Io Matua Kore - History

History

Io was first known generally with the publication in 1913 of Percy S. Smith's two volume work The Lore of the Whāre-wananga, and from some of the writing.

Two esteemed tohunga, of the East Coast Ngāti Kahungunu people, Te Matorohanga and Nepia Pohuhu gave a series of lectures at a whare wananga ("school of learning"), in the Wairarapa district in 1865. H. T. Whatahoro over a period of 40 years wrote down, developed and rewrote these lectures. Whatahoro's text was approved by the Tane-nui-a-rangi Committee in 1907 as an agreed expression of genuine Ngaati Kahungunu tradition in that year. (Not necessarily a tradition known by the general population of Ngaati Kahungunu.)

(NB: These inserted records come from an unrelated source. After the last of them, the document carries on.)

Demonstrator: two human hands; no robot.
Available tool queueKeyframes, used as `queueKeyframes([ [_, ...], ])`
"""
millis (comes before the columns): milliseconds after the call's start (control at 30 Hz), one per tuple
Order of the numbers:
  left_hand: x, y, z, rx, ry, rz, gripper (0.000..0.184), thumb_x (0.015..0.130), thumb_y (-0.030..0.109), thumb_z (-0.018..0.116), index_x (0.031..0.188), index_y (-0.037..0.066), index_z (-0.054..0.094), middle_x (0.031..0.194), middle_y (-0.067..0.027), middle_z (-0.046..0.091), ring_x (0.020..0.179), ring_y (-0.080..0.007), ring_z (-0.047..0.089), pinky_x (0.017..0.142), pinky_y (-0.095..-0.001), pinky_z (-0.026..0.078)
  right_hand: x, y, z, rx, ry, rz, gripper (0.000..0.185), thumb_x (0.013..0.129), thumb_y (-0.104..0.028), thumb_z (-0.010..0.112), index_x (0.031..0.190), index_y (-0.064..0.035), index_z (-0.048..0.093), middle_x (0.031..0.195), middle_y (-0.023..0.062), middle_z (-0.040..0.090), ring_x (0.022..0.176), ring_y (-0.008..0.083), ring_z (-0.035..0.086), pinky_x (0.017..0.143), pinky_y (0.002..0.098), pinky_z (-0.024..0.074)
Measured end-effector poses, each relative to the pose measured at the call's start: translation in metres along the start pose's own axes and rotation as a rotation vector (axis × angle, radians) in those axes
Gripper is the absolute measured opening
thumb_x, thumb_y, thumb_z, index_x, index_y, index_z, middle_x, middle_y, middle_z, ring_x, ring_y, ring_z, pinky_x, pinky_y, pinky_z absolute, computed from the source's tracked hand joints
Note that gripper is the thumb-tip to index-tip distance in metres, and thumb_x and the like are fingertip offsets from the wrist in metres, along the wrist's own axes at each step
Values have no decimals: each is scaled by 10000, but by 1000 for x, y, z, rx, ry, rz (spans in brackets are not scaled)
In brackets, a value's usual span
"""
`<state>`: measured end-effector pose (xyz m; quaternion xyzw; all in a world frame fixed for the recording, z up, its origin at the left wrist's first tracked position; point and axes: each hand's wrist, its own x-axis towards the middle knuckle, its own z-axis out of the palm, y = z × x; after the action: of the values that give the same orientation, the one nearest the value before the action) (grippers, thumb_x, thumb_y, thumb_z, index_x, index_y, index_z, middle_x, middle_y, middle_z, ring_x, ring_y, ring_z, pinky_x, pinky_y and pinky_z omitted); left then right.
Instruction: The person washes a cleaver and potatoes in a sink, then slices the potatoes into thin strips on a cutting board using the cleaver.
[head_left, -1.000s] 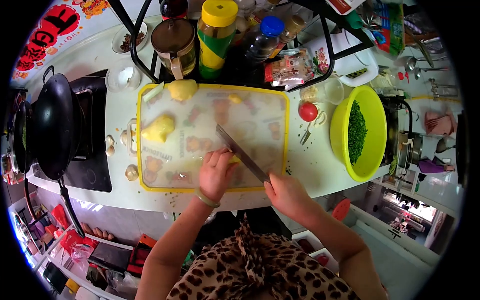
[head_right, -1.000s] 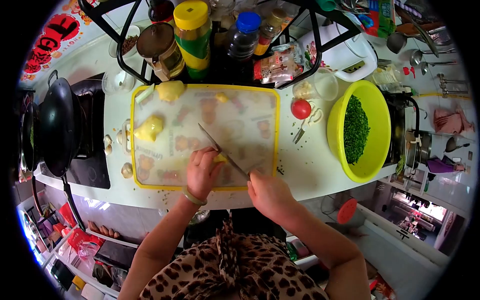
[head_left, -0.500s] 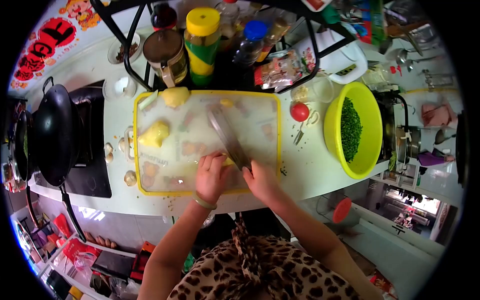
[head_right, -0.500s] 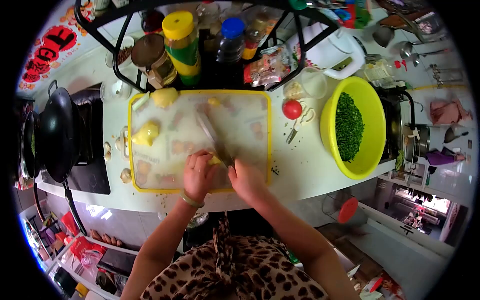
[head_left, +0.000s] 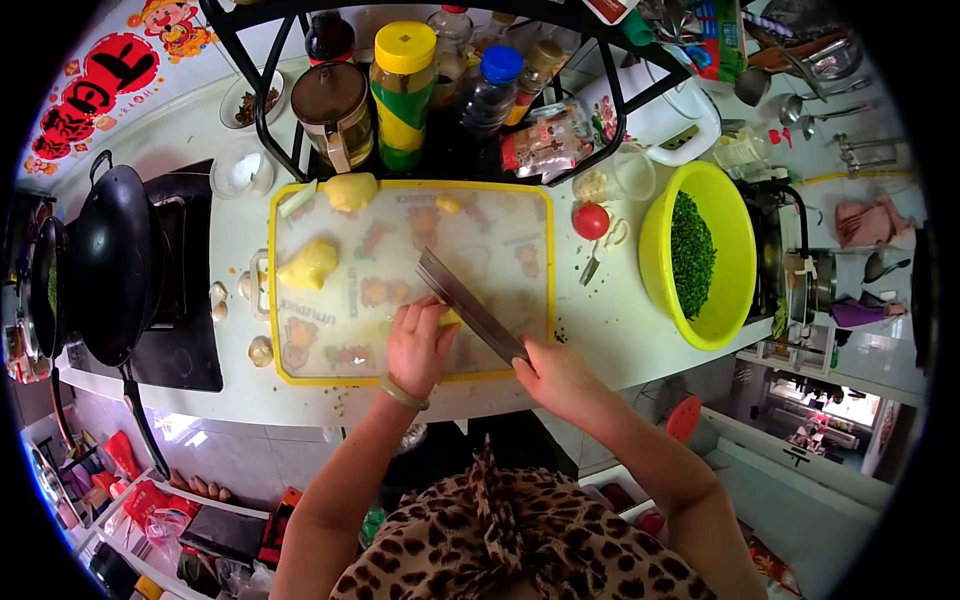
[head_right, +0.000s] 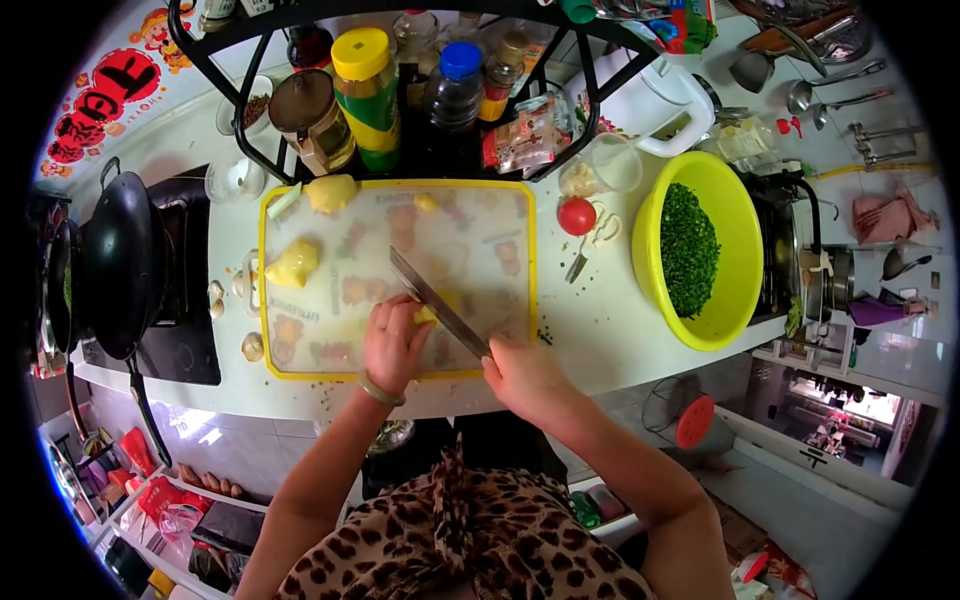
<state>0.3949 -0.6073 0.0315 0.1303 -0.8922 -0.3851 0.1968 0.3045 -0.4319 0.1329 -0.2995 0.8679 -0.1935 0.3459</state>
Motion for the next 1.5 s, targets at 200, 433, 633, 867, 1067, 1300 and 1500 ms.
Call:
queueKeyframes([
  [200, 0, -3, 1, 10, -4, 14, 322, 690, 64, 728, 976, 60, 581, 1062, -111, 606, 946, -322, 565, 802, -391, 483, 10, 0, 7, -42, -12, -13, 166, 879, -153, 534, 861, 6, 491, 701, 213, 591, 667, 414, 587, 604, 500, 460],
  [433, -2, -4, 1, -56, -26, -27, 351, 655, 25, 723, 978, 43, 588, 1064, -139, 599, 959, -345, 554, 823, -402, 465, 32, 3, 46, 14, 86, 4, 156, 866, -161, 547, 871, -11, 505, 710, 206, 601, 658, 406, 595, 602, 501, 465],
  [633, -3, -4, 4, -14, -1, -8, 310, 687, 46, 710, 970, 33, 585, 1075, -144, 597, 965, -349, 551, 838, -414, 464, 61, -17, 56, -9, 205, -1, 150, 850, -160, 531, 851, -10, 533, 734, 201, 615, 685, 407, 607, 620, 517, 467],
  [867, -5, -1, 1, -51, -26, -54, 372, 697, 48, 723, 1028, 29, 555, 1069, -169, 582, 977, -360, 544, 842, -415, 457, 33, -8, 11, 70, 110, 61, 202, 886, -204, 520, 856, -5, 527, 722, 207, 607, 688, 422, 591, 642, 513, 463],
  [1067, -4, 5, -1, -63, -21, -112, 360, 702, 51, 732, 1007, 25, 545, 1060, -173, 582, 963, -362, 551, 830, -415, 457, 11, -6, 2, 32, 35, 44, 218, 892, -218, 532, 855, -3, 521, 715, 209, 603, 691, 418, 594, 637, 502, 469],
  [1300, -2, 4, -1, -57, 6, -65, 343, 695, 45, 735, 984, 28, 550, 1053, -171, 590, 956, -356, 555, 812, -418, 465, 4, -3, 4, 55, -22, 61, 209, 889, -193, 534, 886, 16, 520, 731, 218, 603, 699, 421, 594, 640, 496, 470],
  [1500, -3, 0, 2, -44, 5, -51, 334, 678, 47, 738, 963, 40, 565, 1055, -143, 593, 955, -345, 559, 808, -410, 475, 10, -8, 1, 48, -82, 96, 209, 895, -189, 525, 903, 19, 517, 739, 224, 600, 718, 426, 591, 652, 500, 465],
])
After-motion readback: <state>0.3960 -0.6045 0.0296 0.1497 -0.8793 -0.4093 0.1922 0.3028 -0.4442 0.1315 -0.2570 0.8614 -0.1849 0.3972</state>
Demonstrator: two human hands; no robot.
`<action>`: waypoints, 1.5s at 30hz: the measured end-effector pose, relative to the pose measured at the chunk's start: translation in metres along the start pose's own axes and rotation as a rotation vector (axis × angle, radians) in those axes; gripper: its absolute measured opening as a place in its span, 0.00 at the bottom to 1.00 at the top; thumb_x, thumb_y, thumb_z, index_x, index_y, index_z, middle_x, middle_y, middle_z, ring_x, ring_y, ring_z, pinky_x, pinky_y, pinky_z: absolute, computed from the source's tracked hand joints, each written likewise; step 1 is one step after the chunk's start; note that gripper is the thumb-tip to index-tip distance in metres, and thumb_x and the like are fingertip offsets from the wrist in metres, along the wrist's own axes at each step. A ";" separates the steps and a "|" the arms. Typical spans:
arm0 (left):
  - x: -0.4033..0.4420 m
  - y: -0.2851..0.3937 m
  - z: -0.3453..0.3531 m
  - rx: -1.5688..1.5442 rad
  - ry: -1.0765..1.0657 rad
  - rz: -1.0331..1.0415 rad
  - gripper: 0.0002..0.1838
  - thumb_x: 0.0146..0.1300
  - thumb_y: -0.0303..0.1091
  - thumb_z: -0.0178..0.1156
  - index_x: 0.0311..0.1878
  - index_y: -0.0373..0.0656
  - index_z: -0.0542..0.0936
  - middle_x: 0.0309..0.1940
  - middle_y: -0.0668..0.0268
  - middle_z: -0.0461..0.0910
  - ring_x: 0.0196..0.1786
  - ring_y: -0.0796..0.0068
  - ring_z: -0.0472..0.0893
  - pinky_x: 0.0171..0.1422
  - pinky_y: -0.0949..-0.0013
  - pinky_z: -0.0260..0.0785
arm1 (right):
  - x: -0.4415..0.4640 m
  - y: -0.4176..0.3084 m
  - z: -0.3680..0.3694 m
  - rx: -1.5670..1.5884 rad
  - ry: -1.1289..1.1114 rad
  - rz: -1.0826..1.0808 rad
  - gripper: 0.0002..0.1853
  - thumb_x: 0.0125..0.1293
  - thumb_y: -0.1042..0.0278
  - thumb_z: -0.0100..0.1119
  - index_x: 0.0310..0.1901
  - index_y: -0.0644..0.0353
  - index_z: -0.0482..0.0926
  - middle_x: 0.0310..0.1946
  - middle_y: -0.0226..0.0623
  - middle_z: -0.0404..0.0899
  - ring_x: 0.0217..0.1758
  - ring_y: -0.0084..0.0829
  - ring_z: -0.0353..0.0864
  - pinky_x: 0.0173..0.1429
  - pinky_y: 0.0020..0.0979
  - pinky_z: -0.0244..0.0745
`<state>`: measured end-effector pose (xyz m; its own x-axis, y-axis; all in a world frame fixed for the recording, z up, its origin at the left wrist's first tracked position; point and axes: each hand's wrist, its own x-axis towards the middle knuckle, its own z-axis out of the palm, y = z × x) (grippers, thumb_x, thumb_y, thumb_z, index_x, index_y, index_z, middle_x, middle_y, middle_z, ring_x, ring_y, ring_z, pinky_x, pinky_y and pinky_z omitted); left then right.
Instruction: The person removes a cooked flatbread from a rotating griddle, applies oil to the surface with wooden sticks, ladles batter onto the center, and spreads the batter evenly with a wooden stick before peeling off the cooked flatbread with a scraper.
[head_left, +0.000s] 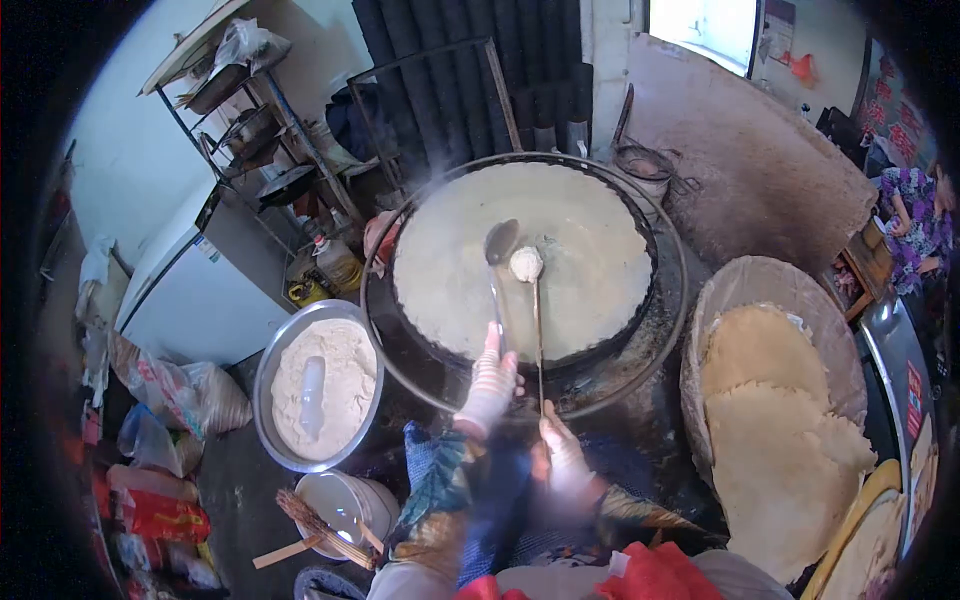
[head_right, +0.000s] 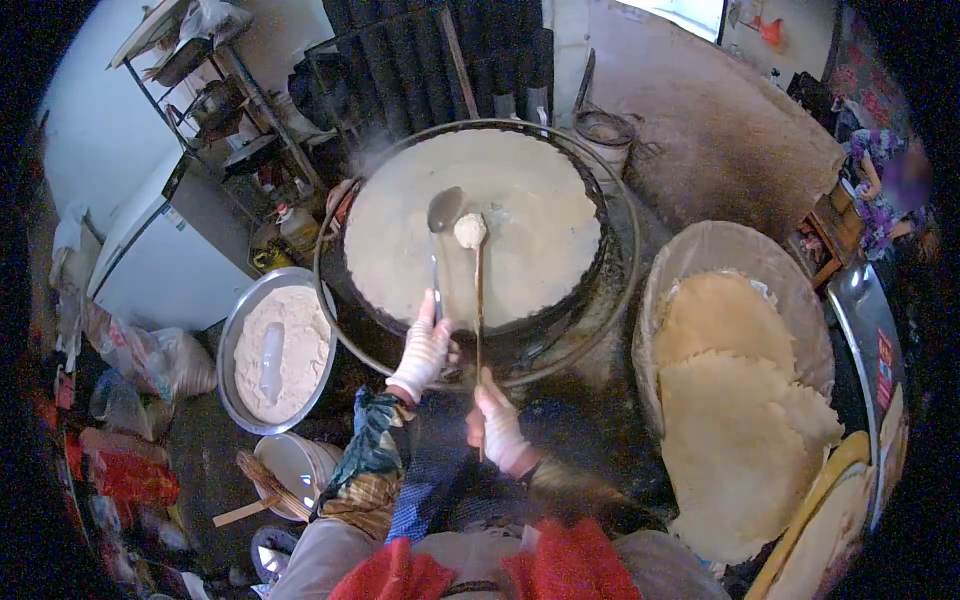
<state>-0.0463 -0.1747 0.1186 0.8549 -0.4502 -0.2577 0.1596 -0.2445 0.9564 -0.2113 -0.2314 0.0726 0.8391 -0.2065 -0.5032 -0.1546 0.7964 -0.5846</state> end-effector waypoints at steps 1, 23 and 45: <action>0.002 -0.002 0.012 -0.130 -0.026 -0.009 0.38 0.72 0.28 0.51 0.78 0.68 0.47 0.35 0.70 0.74 0.25 0.81 0.71 0.25 0.74 0.70 | 0.001 0.002 -0.001 -0.003 -0.021 0.005 0.30 0.72 0.48 0.53 0.73 0.34 0.58 0.15 0.25 0.63 0.13 0.21 0.61 0.17 0.27 0.57; -0.073 0.068 -0.088 -1.538 -0.426 -0.099 0.12 0.77 0.35 0.43 0.43 0.34 0.68 0.19 0.75 0.65 0.17 0.86 0.66 0.22 0.81 0.66 | -0.030 -0.104 -0.066 -0.164 0.004 0.142 0.21 0.73 0.54 0.52 0.66 0.36 0.68 0.13 0.22 0.59 0.10 0.17 0.55 0.14 0.24 0.51; -0.112 -0.177 -0.267 -0.627 0.424 -0.326 0.17 0.64 0.32 0.60 0.54 0.38 0.73 0.41 0.55 0.78 0.32 0.70 0.78 0.31 0.71 0.75 | 0.134 -0.250 -0.037 -2.097 0.405 -0.567 0.22 0.69 0.60 0.53 0.64 0.46 0.74 0.41 0.49 0.84 0.38 0.44 0.83 0.47 0.39 0.78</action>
<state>-0.0387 0.1487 0.0147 0.8116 -0.0463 -0.5823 0.5708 0.2749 0.7737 -0.0796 -0.4789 0.1277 0.9066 -0.4218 0.0134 -0.4129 -0.8930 -0.1792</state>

The Io tradition was initially rejected by scholars including prominent Māori scholar Sir Peter Buck who wrote "The discovery of a supreme God named Io in New Zealand was a surprise to Māori and Pākehā alike." Buck believed that the Io tradition was restricted to the Ngaati Kahungunu as a response of Christianity. This rejection was based on the Euro-Centric and Darwinistic view that differing people groups are historically unrelated. The Io Tradition recounts many Christian and Hebrew historical events and religious characteristics, describing them using Polynesian names: the son of God, the Holy Spirit, the Heavenly Father, Abraham, Isaac, Joseph's life story etc.

Contemporaneous accounts from Hawaii indicate that Io has been known to Polynesians for millennia. Western Scholars have found the early oral traditions of Io, with the place-name Ur, or Uru and the heroic figure Nu'u a difficult fact to swallow.

J. Prytz Johansen also rejects the Io tradition as existing before the introduction of Christianity to Māori. "All things considered there is the greatest probability that Io became a high god after the Europeans came to New Zealand." He does argue, though, that if there were other pieces of evidence "independent of one another, the pre-European existence of the high-god Io would be assured" because of the distance of the tribes from one another.